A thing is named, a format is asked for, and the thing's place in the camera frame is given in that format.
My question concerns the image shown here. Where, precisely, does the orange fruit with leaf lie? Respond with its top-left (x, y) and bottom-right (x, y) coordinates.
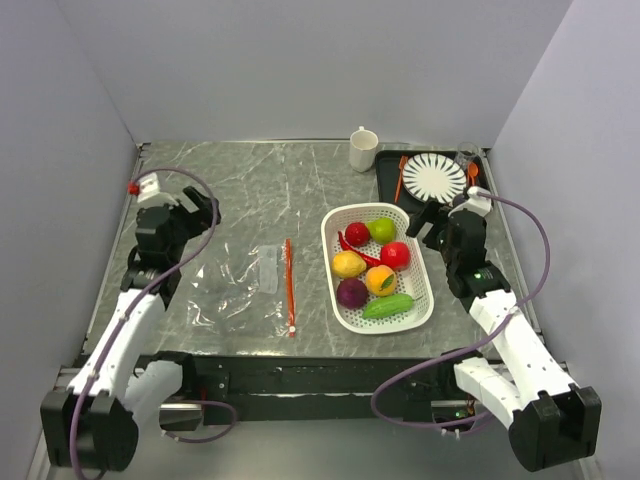
top-left (365, 265), bottom-right (397, 297)

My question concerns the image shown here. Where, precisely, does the green bitter gourd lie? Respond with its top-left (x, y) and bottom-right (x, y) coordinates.
top-left (361, 293), bottom-right (422, 320)

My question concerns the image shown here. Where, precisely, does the red wrinkled fruit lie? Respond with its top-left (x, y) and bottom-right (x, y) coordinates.
top-left (344, 222), bottom-right (371, 247)

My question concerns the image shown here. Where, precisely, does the yellow lemon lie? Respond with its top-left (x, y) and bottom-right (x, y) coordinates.
top-left (331, 250), bottom-right (368, 279)

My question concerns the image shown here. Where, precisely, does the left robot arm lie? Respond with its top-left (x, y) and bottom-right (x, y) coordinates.
top-left (40, 187), bottom-right (221, 473)

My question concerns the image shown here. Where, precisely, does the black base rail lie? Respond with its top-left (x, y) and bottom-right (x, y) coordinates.
top-left (168, 353), bottom-right (470, 425)

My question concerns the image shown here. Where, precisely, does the black tray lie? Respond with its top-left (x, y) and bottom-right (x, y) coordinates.
top-left (374, 149), bottom-right (496, 216)

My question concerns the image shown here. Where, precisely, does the red apple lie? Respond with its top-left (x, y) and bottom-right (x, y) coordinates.
top-left (379, 242), bottom-right (411, 271)

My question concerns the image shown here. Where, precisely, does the green pear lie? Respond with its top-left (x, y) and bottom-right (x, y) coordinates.
top-left (366, 217), bottom-right (396, 245)

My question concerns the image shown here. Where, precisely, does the purple onion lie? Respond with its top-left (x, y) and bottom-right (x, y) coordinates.
top-left (336, 278), bottom-right (369, 309)

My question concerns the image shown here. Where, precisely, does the striped white plate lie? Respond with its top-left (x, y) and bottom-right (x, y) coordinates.
top-left (402, 153), bottom-right (467, 204)

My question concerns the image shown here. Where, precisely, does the white mug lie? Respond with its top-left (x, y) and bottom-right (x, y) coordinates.
top-left (349, 126), bottom-right (379, 173)

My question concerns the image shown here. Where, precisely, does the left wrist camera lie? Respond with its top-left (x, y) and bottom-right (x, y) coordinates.
top-left (127, 173), bottom-right (178, 208)

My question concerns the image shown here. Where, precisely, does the red chili pepper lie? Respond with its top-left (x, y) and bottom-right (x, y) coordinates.
top-left (338, 231), bottom-right (382, 268)

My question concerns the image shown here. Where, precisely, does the orange fork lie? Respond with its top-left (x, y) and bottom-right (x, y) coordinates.
top-left (394, 155), bottom-right (408, 204)

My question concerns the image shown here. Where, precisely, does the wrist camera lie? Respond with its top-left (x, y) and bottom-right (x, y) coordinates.
top-left (449, 186), bottom-right (492, 218)
top-left (127, 173), bottom-right (178, 208)

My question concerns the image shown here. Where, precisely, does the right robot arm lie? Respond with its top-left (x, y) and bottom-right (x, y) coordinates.
top-left (407, 198), bottom-right (602, 472)

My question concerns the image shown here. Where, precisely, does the orange spoon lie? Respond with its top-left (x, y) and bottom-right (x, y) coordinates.
top-left (467, 162), bottom-right (479, 187)

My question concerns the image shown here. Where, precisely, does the white perforated basket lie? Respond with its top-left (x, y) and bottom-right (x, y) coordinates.
top-left (320, 202), bottom-right (434, 335)

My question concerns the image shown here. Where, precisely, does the clear zip top bag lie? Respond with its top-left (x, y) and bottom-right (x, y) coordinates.
top-left (186, 243), bottom-right (296, 339)

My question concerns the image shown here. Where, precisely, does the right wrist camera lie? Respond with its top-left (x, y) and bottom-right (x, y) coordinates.
top-left (449, 186), bottom-right (492, 218)

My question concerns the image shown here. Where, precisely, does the clear glass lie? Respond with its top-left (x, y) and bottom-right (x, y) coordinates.
top-left (454, 142), bottom-right (479, 170)

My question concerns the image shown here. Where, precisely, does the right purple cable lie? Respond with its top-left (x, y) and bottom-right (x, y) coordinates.
top-left (370, 192), bottom-right (552, 438)

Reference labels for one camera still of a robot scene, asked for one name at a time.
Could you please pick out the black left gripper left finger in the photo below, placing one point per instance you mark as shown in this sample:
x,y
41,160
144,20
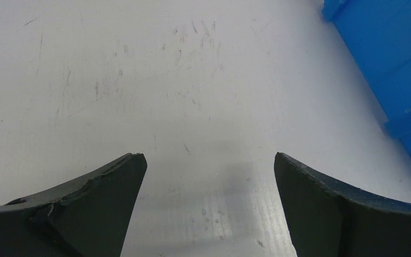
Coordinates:
x,y
85,216

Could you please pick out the blue plastic bin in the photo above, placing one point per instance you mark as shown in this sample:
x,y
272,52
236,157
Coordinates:
x,y
378,35

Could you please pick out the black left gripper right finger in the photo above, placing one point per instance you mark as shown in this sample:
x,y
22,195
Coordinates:
x,y
328,217

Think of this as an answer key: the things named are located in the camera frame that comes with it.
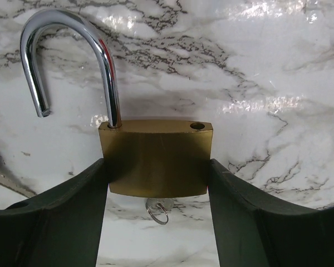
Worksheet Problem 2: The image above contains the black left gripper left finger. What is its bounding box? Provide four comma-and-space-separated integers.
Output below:
0, 159, 108, 266

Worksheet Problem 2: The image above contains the black headed key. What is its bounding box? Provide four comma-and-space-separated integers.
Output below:
0, 144, 38, 199

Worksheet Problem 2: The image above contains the silver key ring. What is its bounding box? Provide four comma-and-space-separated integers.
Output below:
145, 197, 174, 226

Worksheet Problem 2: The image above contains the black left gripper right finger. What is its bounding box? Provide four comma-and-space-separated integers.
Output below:
208, 160, 334, 266

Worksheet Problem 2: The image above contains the brass padlock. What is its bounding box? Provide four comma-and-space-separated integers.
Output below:
20, 9, 213, 198

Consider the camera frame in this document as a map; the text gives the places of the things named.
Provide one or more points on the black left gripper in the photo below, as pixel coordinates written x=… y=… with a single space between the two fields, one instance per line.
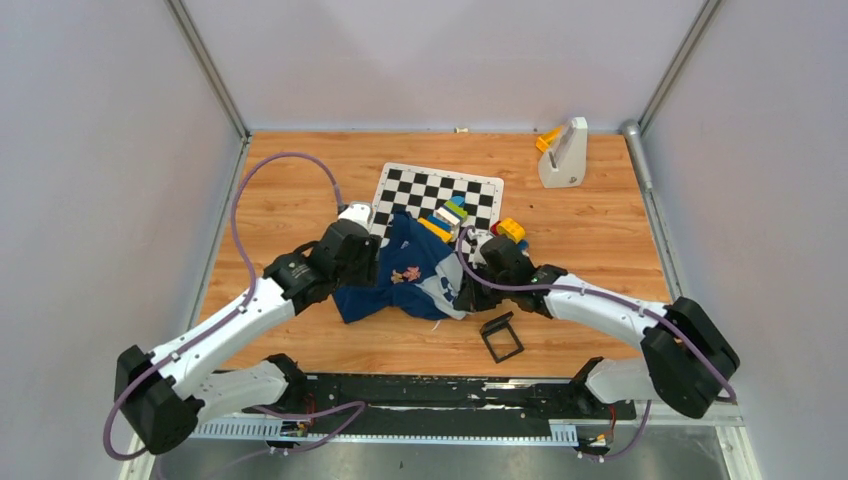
============================================================
### [What the exercise asks]
Repeat the listing verbatim. Skip the pictures.

### [Your response]
A thing is named, a format is asked for, and the thing's place in the camera frame is given in that format.
My question concerns the image shown here. Where, precisely, does the orange fruit with leaf lie? Respond with its top-left (x, y) and bottom-right (x, y) coordinates.
top-left (365, 265), bottom-right (397, 297)

My question concerns the image shown here. Where, precisely, does the green bitter gourd lie? Respond with its top-left (x, y) and bottom-right (x, y) coordinates.
top-left (361, 293), bottom-right (422, 320)

My question concerns the image shown here. Where, precisely, does the red wrinkled fruit lie? Respond with its top-left (x, y) and bottom-right (x, y) coordinates.
top-left (344, 222), bottom-right (371, 247)

My question concerns the image shown here. Where, precisely, does the yellow lemon lie? Respond with its top-left (x, y) and bottom-right (x, y) coordinates.
top-left (331, 250), bottom-right (368, 279)

My question concerns the image shown here. Where, precisely, does the left robot arm lie? Respond with its top-left (x, y) and bottom-right (x, y) coordinates.
top-left (40, 187), bottom-right (221, 473)

My question concerns the image shown here. Where, precisely, does the black base rail lie? Respond with its top-left (x, y) and bottom-right (x, y) coordinates.
top-left (168, 353), bottom-right (470, 425)

My question concerns the image shown here. Where, precisely, does the black tray lie? Respond with its top-left (x, y) and bottom-right (x, y) coordinates.
top-left (374, 149), bottom-right (496, 216)

My question concerns the image shown here. Where, precisely, does the red apple lie? Respond with its top-left (x, y) and bottom-right (x, y) coordinates.
top-left (379, 242), bottom-right (411, 271)

My question concerns the image shown here. Where, precisely, does the green pear lie? Respond with its top-left (x, y) and bottom-right (x, y) coordinates.
top-left (366, 217), bottom-right (396, 245)

My question concerns the image shown here. Where, precisely, does the purple onion lie? Respond with its top-left (x, y) and bottom-right (x, y) coordinates.
top-left (336, 278), bottom-right (369, 309)

My question concerns the image shown here. Where, precisely, does the striped white plate lie? Respond with its top-left (x, y) and bottom-right (x, y) coordinates.
top-left (402, 153), bottom-right (467, 204)

My question concerns the image shown here. Where, precisely, does the white mug lie? Respond with its top-left (x, y) and bottom-right (x, y) coordinates.
top-left (349, 126), bottom-right (379, 173)

My question concerns the image shown here. Where, precisely, does the left wrist camera lie? Respond with its top-left (x, y) and bottom-right (x, y) coordinates.
top-left (127, 173), bottom-right (178, 208)

My question concerns the image shown here. Where, precisely, does the red chili pepper lie? Respond with its top-left (x, y) and bottom-right (x, y) coordinates.
top-left (338, 231), bottom-right (382, 268)

My question concerns the image shown here. Where, precisely, does the orange fork lie? Respond with its top-left (x, y) and bottom-right (x, y) coordinates.
top-left (394, 155), bottom-right (408, 204)

My question concerns the image shown here. Where, precisely, does the wrist camera lie? Respond with its top-left (x, y) and bottom-right (x, y) coordinates.
top-left (449, 186), bottom-right (492, 218)
top-left (127, 173), bottom-right (178, 208)

My question concerns the image shown here. Where, precisely, does the right robot arm lie? Respond with its top-left (x, y) and bottom-right (x, y) coordinates.
top-left (407, 198), bottom-right (602, 472)

My question concerns the image shown here. Where, precisely, does the orange spoon lie? Respond with its top-left (x, y) and bottom-right (x, y) coordinates.
top-left (467, 162), bottom-right (479, 187)

My question concerns the image shown here. Where, precisely, does the white perforated basket lie? Respond with its top-left (x, y) and bottom-right (x, y) coordinates.
top-left (320, 202), bottom-right (434, 335)

My question concerns the image shown here. Where, precisely, does the clear zip top bag lie? Respond with its top-left (x, y) and bottom-right (x, y) coordinates.
top-left (186, 243), bottom-right (296, 339)

My question concerns the image shown here. Where, precisely, does the right wrist camera lie? Respond with its top-left (x, y) and bottom-right (x, y) coordinates.
top-left (449, 186), bottom-right (492, 218)

My question concerns the image shown here. Where, precisely, does the clear glass lie? Respond with its top-left (x, y) and bottom-right (x, y) coordinates.
top-left (454, 142), bottom-right (479, 170)

My question concerns the image shown here. Where, precisely, does the right purple cable lie? Respond with its top-left (x, y) and bottom-right (x, y) coordinates.
top-left (370, 192), bottom-right (552, 438)

Reference labels for one camera still of a robot scene, asked for one name at a time.
Could you please pick out the black left gripper left finger in the photo below, placing one point per instance you mark as shown in this sample:
x,y
41,160
144,20
Coordinates:
x,y
85,216

Could you please pick out the blue plastic bin in the photo above, placing one point per instance you mark as shown in this sample:
x,y
272,52
236,157
Coordinates:
x,y
378,35

Could you please pick out the black left gripper right finger in the photo above, placing one point per instance you mark as shown in this sample:
x,y
22,195
Coordinates:
x,y
328,217

Think of this as an answer key: the things named are located in the camera frame that comes with it.
Worksheet Problem 2: The image above contains the black left gripper left finger. What is its bounding box? Provide four comma-and-space-separated integers.
Output below:
0, 159, 108, 266

Worksheet Problem 2: The image above contains the black headed key. What is its bounding box? Provide four comma-and-space-separated integers.
Output below:
0, 144, 38, 199

Worksheet Problem 2: The image above contains the silver key ring. What is its bounding box? Provide four comma-and-space-separated integers.
Output below:
145, 197, 174, 226

Worksheet Problem 2: The image above contains the black left gripper right finger. What is its bounding box? Provide four comma-and-space-separated integers.
Output below:
208, 160, 334, 266

Worksheet Problem 2: The image above contains the brass padlock. What is its bounding box? Provide four comma-and-space-separated integers.
Output below:
20, 9, 213, 198

Consider the camera frame in this document as a map; the text gives the places of the things named.
Provide one or more points on the black left gripper in the photo below, as pixel coordinates written x=… y=… with a single space between the two fields, one instance per line.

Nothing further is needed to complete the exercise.